[Data extracted from a collection]
┌──

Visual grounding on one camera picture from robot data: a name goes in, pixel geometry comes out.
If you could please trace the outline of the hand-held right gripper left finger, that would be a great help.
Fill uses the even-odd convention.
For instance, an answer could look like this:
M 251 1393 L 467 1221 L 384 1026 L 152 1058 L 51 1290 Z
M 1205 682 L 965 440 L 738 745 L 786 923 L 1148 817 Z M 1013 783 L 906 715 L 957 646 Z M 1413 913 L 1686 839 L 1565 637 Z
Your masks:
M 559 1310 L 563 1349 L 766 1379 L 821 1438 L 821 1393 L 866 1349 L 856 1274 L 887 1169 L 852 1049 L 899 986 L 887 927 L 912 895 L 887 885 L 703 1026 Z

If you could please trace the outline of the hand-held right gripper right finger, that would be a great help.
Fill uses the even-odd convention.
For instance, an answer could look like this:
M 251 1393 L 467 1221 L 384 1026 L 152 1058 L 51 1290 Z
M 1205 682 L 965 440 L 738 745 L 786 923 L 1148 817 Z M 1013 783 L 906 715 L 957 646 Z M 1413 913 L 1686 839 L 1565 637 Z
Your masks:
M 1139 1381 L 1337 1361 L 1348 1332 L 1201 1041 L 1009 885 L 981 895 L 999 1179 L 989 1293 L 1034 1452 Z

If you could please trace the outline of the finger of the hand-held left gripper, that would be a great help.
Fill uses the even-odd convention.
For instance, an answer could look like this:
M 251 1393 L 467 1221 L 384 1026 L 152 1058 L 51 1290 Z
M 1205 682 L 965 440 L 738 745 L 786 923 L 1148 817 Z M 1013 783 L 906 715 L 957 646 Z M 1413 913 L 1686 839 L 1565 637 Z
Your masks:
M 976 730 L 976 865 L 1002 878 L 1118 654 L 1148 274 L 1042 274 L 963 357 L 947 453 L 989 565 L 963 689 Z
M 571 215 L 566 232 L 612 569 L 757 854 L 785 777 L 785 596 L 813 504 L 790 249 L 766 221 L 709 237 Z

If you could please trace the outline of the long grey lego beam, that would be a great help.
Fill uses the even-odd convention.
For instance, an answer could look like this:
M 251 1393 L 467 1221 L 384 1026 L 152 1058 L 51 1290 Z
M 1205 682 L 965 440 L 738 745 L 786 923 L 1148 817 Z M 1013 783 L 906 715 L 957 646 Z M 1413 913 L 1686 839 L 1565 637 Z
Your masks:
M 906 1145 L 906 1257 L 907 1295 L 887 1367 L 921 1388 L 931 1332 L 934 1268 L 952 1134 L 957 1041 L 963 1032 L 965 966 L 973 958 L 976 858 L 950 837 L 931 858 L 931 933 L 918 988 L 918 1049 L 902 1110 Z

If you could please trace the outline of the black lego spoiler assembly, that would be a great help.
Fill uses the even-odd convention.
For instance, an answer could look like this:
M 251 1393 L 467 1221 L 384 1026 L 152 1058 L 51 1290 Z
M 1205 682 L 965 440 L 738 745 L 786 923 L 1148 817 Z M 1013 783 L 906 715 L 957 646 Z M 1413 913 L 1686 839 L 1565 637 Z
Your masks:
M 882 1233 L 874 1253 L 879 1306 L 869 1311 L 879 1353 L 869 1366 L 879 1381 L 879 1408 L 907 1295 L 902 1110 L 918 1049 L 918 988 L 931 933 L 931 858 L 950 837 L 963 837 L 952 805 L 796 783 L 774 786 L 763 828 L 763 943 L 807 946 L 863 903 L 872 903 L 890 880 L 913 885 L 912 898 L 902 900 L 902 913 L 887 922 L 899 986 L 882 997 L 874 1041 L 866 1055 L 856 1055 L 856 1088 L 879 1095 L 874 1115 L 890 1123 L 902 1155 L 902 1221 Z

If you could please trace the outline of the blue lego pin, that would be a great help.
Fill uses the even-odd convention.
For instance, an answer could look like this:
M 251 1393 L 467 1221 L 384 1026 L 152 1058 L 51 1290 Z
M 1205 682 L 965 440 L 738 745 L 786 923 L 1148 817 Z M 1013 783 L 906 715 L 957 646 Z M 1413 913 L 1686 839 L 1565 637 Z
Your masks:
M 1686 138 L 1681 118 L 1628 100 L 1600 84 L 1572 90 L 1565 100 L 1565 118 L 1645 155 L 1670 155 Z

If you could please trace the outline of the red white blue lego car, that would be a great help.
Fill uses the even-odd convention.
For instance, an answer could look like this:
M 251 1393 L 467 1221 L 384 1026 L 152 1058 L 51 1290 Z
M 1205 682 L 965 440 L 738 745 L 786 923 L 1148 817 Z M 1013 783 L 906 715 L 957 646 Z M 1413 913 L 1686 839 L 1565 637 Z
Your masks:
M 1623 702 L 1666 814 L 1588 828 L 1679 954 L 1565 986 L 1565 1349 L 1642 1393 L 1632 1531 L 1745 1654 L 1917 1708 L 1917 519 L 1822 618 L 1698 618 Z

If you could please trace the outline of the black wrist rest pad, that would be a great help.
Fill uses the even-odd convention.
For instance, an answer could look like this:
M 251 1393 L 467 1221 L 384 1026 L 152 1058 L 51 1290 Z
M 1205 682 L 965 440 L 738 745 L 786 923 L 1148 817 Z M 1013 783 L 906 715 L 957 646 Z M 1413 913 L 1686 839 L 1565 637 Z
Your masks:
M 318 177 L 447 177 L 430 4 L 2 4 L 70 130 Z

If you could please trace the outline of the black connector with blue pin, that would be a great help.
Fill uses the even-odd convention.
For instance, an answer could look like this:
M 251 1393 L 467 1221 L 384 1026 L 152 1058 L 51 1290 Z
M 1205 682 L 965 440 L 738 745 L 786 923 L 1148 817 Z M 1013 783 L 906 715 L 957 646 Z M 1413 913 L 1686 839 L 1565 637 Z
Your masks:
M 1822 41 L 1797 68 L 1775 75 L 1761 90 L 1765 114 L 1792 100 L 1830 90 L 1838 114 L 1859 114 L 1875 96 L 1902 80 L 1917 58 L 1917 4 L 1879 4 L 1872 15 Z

└──

Would you report every line of the entries above containing the word "right"?

■ **Solution for this exercise**
If you could please trace the outline of the hand-held right gripper left finger, that would be a great help.
If you could please trace the outline of the hand-held right gripper right finger, that would be a great help.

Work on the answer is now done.